Georgia - Day 20 - in the Crooked River campground

Crooked River State Park, St. Marys
Wednesday, 12 April 2023

Today was quite warm - likely around 80° - which made a nice change.  I took a shower and did a load of laundry (Georgia state parks usually have at least one washer and dryer - a nice touch lacking in many other states). 

Dexter and I walked around the campground and followed trails to nearby areas with access to the Crooked River and other recreational pursuits.  In fact, one time we followed the river back to the campground, which made a nice change from paved roads, much as both Dext and I appreciate walking on pavement. 

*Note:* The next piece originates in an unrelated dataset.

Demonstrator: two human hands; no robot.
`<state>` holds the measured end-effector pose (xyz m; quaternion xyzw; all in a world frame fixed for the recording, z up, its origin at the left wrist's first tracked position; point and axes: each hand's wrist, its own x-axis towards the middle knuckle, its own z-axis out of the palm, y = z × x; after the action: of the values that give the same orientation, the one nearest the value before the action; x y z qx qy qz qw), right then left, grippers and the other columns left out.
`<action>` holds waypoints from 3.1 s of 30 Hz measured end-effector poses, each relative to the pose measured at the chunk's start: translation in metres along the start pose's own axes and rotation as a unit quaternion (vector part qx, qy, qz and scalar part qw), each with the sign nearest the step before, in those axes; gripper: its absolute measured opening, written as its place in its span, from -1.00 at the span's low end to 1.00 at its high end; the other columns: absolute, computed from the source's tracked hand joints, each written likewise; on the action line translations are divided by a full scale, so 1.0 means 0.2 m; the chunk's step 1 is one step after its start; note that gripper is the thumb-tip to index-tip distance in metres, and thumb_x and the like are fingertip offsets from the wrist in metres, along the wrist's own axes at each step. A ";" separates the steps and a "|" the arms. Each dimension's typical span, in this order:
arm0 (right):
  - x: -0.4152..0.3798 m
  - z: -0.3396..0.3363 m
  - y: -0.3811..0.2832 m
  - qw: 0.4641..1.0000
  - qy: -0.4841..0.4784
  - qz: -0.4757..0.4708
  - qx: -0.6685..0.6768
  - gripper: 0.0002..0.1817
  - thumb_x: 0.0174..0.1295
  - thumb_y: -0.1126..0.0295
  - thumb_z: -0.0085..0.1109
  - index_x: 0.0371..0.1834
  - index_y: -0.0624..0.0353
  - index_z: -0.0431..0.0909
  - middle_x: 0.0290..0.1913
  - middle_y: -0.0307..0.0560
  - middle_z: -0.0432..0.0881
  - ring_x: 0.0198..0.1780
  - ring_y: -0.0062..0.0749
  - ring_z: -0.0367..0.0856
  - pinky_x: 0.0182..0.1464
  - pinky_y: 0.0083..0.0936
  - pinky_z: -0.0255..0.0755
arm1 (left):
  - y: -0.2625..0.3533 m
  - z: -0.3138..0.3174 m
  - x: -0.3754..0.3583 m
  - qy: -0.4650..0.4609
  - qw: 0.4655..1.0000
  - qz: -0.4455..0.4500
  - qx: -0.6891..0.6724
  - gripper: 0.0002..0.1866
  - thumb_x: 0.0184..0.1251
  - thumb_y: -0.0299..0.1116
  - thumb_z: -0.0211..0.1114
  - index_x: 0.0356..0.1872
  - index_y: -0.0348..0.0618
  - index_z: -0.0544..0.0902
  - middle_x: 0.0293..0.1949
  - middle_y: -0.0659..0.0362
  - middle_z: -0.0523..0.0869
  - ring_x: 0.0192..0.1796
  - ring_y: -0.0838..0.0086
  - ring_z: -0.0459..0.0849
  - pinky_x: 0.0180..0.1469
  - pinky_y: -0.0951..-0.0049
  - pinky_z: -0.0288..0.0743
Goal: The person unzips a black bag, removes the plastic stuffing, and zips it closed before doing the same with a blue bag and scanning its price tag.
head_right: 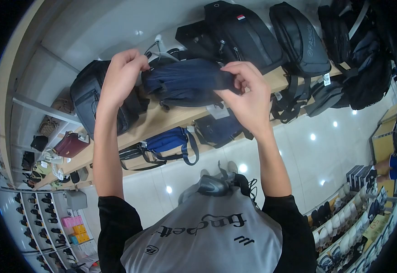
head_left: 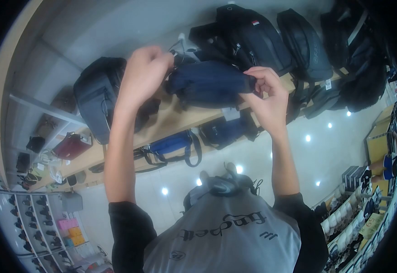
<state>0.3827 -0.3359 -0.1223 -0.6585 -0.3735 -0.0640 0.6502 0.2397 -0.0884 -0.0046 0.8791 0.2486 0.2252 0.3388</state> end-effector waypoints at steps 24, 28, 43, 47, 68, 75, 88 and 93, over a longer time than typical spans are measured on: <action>0.50 0.18 -0.18 0.976 -0.133 0.143 0.100 -0.42 0.36 0.28 0.64 0.42 0.27 0.81 0.19 -0.07 0.89 0.01 -0.50 0.83 -0.08 -0.48 0.61 | -0.23 0.36 -0.46 0.186 0.964 0.180 -0.063 -0.52 0.60 -0.29 0.65 0.42 -0.08 0.72 0.44 -0.11 0.55 0.56 -0.04 0.55 0.59 0.06 0.47; 0.44 0.08 -0.14 0.961 -0.077 0.135 0.227 -0.48 0.48 0.39 0.56 0.47 0.32 0.75 0.43 0.05 0.79 0.07 -0.33 0.90 -0.08 -0.49 0.67 | -0.29 0.40 -0.31 0.270 0.946 0.170 -0.064 -0.76 0.82 -0.29 0.39 0.27 -0.19 0.76 0.44 -0.13 0.48 0.47 -0.06 0.59 0.57 0.02 0.49; 0.18 0.10 0.09 0.993 -0.073 0.089 0.029 -0.70 0.54 0.36 0.62 0.14 0.36 0.84 -0.16 -0.07 0.95 -0.12 -0.56 0.90 0.00 -0.52 0.73 | -0.08 0.40 -0.19 0.360 0.904 0.217 0.079 -0.63 0.54 -0.28 0.61 0.26 -0.12 0.81 0.42 -0.10 0.63 0.53 -0.13 0.53 0.64 -0.08 0.34; 0.25 0.06 0.10 0.979 -0.118 0.112 0.124 -0.79 0.61 0.43 0.50 0.13 0.37 0.84 -0.13 -0.20 0.90 -0.12 -0.59 0.81 -0.02 -0.53 0.68 | 0.02 0.33 -0.01 0.209 0.876 0.418 0.122 -0.51 0.43 -0.25 0.67 0.32 -0.14 0.80 0.41 -0.01 0.80 0.46 -0.07 0.72 0.57 -0.07 0.50; 0.50 0.00 -0.12 0.949 -0.163 0.168 0.213 -0.77 0.73 0.27 0.31 -0.09 0.18 0.76 -0.38 -0.51 0.49 -0.42 -0.87 0.24 -0.38 -0.65 0.07 | 0.14 0.50 0.02 0.191 0.920 0.309 0.147 -0.62 0.37 -0.25 0.73 0.14 -0.03 0.83 0.00 0.16 0.85 0.17 0.12 0.78 0.30 0.03 0.51; 0.51 0.01 -0.08 0.937 -0.166 0.175 0.252 -0.76 0.74 0.27 0.30 -0.08 0.18 0.79 -0.43 -0.53 0.45 -0.46 -0.85 0.19 -0.40 -0.61 0.04 | 0.15 0.54 -0.04 0.200 0.909 0.321 0.177 -0.54 0.37 -0.31 0.72 0.26 -0.01 0.81 0.03 0.17 0.80 0.21 0.11 0.74 0.36 0.00 0.48; 0.20 0.09 0.13 0.981 -0.081 0.063 0.166 -0.57 0.43 0.59 0.57 0.35 0.30 0.79 0.15 -0.25 0.71 -0.03 -0.67 0.71 -0.02 -0.62 0.67 | 0.13 0.59 -0.02 0.265 0.898 0.335 0.110 -0.85 0.33 -0.38 0.62 -0.11 -0.07 0.90 0.09 0.20 0.83 0.32 0.12 0.72 0.48 -0.05 0.43; 0.20 0.13 0.13 0.998 -0.024 -0.052 0.020 -0.66 0.38 0.53 0.64 0.21 0.27 0.90 0.05 -0.14 0.80 -0.18 -0.58 0.72 -0.14 -0.55 0.64 | 0.12 0.61 -0.02 0.267 0.894 0.350 0.088 -0.90 0.35 -0.41 0.59 -0.17 -0.11 0.88 0.09 0.21 0.82 0.32 0.14 0.72 0.51 -0.05 0.39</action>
<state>0.4169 -0.2927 -0.1244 -0.6265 -0.4242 -0.0745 0.6496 0.3122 -0.1652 -0.0698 0.8422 0.0246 0.5326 0.0802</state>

That river really is crooked.  I'm sure someone's counted how many times it turns on its 27-mile path from Kingsland, where it starts, to the Cumberland River near the Atlantic, but I couldn't find it online.  A lot.

On our last walk today before bedtime, Dext found a turtle digging a hole at a campsite.  Each site is marked with a post displaying the site number, and the turtle was apparently enlarging a hole it had already dug at the base of one of those posts.  When it saw us watching it, it dived faster than I'd've thought it could into that hole.  Dext wanted to stick his nose down into the hole to find the turtle, but I worried about the claws turtles all seem to have.

Then I stopped at the camper of one of the camp hosts to be sure somebody in authority knew that a turtle was active that close to a campsite, as well as that the sign post might fall over.  The host told me that turtle was likely a Gopher Tortoise (explaining the sign I saw yesterday), and that they're a lot of them here.  He said they've been digging holes all over the park, and that a pair had been seen mating in a nearby field hidden behind some bushes.  And then I realized that the holes I'd seen when Dext and I had followed one of the trails were likely to be turtle holes.  I'd thought maybe there were just a lot of moles or something here.

The host also reminded me of something I'd read, which is that snakes - he said rattlesnakes - often make friends with the turtles and live in their holes, and Dext could get a lot more than he bargained for if he kept sticking his nose down turtle holes.  Good tip.